**What needs to be done**
Each line of the material holding the word "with" must be identified and copied.

**Information provided**
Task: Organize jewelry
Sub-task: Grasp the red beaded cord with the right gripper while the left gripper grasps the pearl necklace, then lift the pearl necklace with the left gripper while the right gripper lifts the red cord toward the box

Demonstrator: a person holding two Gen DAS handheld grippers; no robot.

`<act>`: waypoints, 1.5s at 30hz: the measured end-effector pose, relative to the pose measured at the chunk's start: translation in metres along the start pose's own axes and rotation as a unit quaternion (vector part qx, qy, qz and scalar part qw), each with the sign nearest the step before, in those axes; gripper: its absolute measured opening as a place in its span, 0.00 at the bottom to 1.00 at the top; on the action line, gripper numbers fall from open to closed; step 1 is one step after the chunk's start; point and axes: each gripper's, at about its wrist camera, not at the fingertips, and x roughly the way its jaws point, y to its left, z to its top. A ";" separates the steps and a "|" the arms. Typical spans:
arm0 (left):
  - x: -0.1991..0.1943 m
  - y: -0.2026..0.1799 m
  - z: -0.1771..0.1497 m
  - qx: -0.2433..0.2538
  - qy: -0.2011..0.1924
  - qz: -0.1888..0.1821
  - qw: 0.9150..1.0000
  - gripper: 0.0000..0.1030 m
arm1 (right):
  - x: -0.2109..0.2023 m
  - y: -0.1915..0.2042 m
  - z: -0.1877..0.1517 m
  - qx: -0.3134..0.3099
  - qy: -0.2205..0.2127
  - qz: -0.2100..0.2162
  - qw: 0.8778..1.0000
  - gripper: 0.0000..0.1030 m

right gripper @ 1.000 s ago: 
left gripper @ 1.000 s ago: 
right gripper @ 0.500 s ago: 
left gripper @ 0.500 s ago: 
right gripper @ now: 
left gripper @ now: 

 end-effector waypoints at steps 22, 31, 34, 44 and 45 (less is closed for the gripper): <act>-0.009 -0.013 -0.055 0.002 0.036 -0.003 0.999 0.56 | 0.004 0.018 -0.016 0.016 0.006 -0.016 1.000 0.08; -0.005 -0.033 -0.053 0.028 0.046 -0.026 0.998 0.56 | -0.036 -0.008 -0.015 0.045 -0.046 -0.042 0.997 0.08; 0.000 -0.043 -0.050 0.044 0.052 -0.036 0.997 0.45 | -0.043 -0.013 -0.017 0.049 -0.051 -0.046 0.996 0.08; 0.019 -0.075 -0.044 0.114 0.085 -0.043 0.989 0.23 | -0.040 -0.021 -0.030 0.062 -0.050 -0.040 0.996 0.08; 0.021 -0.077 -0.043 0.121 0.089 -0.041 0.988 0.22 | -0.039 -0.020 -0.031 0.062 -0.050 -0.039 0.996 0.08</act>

**The answer**
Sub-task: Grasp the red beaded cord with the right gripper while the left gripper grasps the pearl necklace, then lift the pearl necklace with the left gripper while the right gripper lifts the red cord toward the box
`<act>`: waypoints, 1.5s at 30hz: the measured end-effector pose, relative to the pose measured at the chunk's start: translation in metres along the start pose's own axes and rotation as a unit quaternion (vector part qx, qy, qz and scalar part qw), each with the sign nearest the step before, in those axes; gripper: its absolute measured opening as a place in its span, 0.00 at the bottom to 1.00 at the top; on the action line, gripper numbers fall from open to closed; step 1 is one step after the chunk's start; point and axes: each gripper's, at about its wrist camera, not at the fingertips, and x roughly the way its jaws point, y to its left, z to its top. A ";" separates the steps and a "|" the arms. Typical spans:

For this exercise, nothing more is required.